Porgo la domanda direttamente a lei, quella mattina, prima di andare a scuola. Mentre sta chiudendo la porta, le chiedo: «Uhm, per caso hai preso tu le mie cicche?»
Sbatte le palpebre. «Eh?»
«Mi hai preso tu le cicche? Giusto per sapere, perché non le trovo più-»
«Ma sei scema? Ma che cazzo di problemi hai oh, secondo te io mi fumo le tue?»

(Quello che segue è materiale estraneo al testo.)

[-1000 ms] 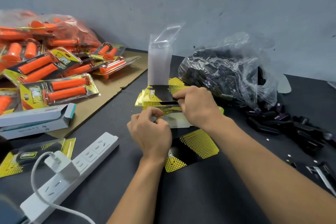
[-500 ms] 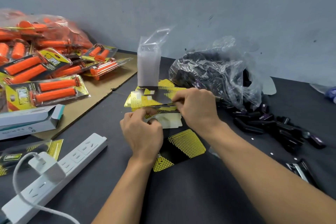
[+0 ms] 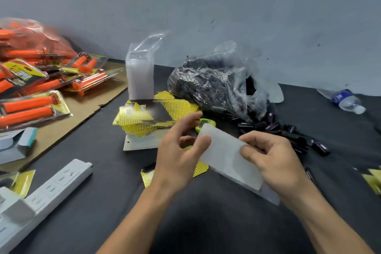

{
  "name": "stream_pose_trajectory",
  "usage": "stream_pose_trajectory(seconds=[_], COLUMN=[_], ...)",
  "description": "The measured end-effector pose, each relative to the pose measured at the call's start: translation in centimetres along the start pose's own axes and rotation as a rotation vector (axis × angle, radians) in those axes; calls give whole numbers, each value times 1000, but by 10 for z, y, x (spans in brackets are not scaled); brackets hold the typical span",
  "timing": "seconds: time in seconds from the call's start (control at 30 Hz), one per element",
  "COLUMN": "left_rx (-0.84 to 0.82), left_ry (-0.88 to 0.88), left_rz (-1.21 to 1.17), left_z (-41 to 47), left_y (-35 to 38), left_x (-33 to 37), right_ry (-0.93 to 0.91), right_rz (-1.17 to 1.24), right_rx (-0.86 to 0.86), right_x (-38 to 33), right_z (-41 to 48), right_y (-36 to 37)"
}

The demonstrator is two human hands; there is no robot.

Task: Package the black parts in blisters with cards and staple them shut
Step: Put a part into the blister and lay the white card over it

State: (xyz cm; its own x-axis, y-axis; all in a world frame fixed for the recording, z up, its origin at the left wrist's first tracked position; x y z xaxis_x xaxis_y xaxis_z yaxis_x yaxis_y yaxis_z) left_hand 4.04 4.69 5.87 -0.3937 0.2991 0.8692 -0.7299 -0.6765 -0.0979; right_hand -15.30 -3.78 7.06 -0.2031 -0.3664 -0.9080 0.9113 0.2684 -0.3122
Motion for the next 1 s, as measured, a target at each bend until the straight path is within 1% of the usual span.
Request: stream_pose_trajectory(seconds=[0.07, 0.13, 0.17, 0.23, 0.3, 0.37, 0.4, 0.43, 0.47, 0.5, 0.53, 0.57, 0.6, 0.63, 0.7, 0.77, 0.8, 0.9, 1.0], left_rx=[-147, -236, -257, -266, -290, -298, -266, -213, -180, -217, -346, -511, -646, -716, -800, -900, -902, -774, -663], left_ry=[-211, -422, -509, -612, -681, -714, -713, -687, -607, -458, -285, -124, -2, 60, 146, 191, 200, 230, 188], left_rz=[-117, -151, -167, -215, -248, -262, -278, -287, -233, -94, 93, 248, 351, 388, 441, 530, 556, 548, 483], left_z=[-6, -15, -19, -24, -27, -27, -24, -20, -14, -8, -7, -11, -17, -23, -33, -44, -45, -44, -33], left_y=[29, 54, 63, 79, 92, 103, 105, 105, 103, 102, 105, 112, 120, 128, 139, 138, 134, 119, 108], left_x=[1, -3, -3, -2, -1, -3, -4, -7, -10, -10, -6, -1, 3, 4, 2, -6, -11, -21, -23], right_ry=[69, -9, -62, -156, -161, -84, -38, -10, -1, 18, 47, 82, 112, 129, 143, 157, 149, 110, 118], right_rz=[-60, -337, -492, -663, -689, -550, -472, -443, -457, -488, -506, -510, -500, -491, -496, -510, -518, -512, -528], right_rx=[49, 148, 141, 30, -59, -20, 42, 125, 215, 289, 341, 373, 391, 391, 335, 229, 184, 98, 18], right_x=[8, 10, 5, 3, 9, 19, 26, 33, 38, 43, 49, 53, 57, 60, 66, 68, 66, 63, 62], right_z=[-16, -28, -35, -46, -54, -55, -53, -51, -49, -47, -45, -44, -43, -42, -43, -46, -47, -50, -54], right_y=[-24, -45, -50, -51, -54, -66, -77, -88, -101, -112, -122, -130, -136, -140, -144, -141, -138, -122, -100])
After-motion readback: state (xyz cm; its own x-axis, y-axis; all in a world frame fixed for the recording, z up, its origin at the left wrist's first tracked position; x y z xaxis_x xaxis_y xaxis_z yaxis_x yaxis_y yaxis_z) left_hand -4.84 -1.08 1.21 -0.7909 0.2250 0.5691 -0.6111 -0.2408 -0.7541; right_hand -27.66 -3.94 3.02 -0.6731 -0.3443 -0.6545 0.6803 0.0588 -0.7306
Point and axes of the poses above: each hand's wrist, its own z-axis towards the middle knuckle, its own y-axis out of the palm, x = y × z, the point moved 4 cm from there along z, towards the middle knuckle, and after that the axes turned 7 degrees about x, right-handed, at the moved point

«Sta' calma, era solo una domanda-»
«Beh, smettila. Mi dai fastidio. Se ti servono sigarette basta che me le chiedi senza tanti giri di parole».
«No, grazie. Sono apposto,» mento. Poi saliamo in macchina e non parliamo più, ma quando mi metto la mano in tasca per prendere le auricolari, sento il freddo del ferro delle mie chiavi, che avevo lasciato in camera, sulla punta delle dita. Rabbrividisco: evidentemente non è stata mia sorella a fregarmi le sigarette.
Ma questo è solo uno dei tanti episodi relativi al mazzo di chiavi errante. Sarà stato venerdì scorso: le avevo lasciate appese al gancio dove stavano tutte le altre – quelle della macchina di papà, quelle del garage, quelle della macchina della mamma, quelle della casa a fianco la nostra – ma giusto qualche ora dopo, quando sono andata a controllare, ecco che erano sparite.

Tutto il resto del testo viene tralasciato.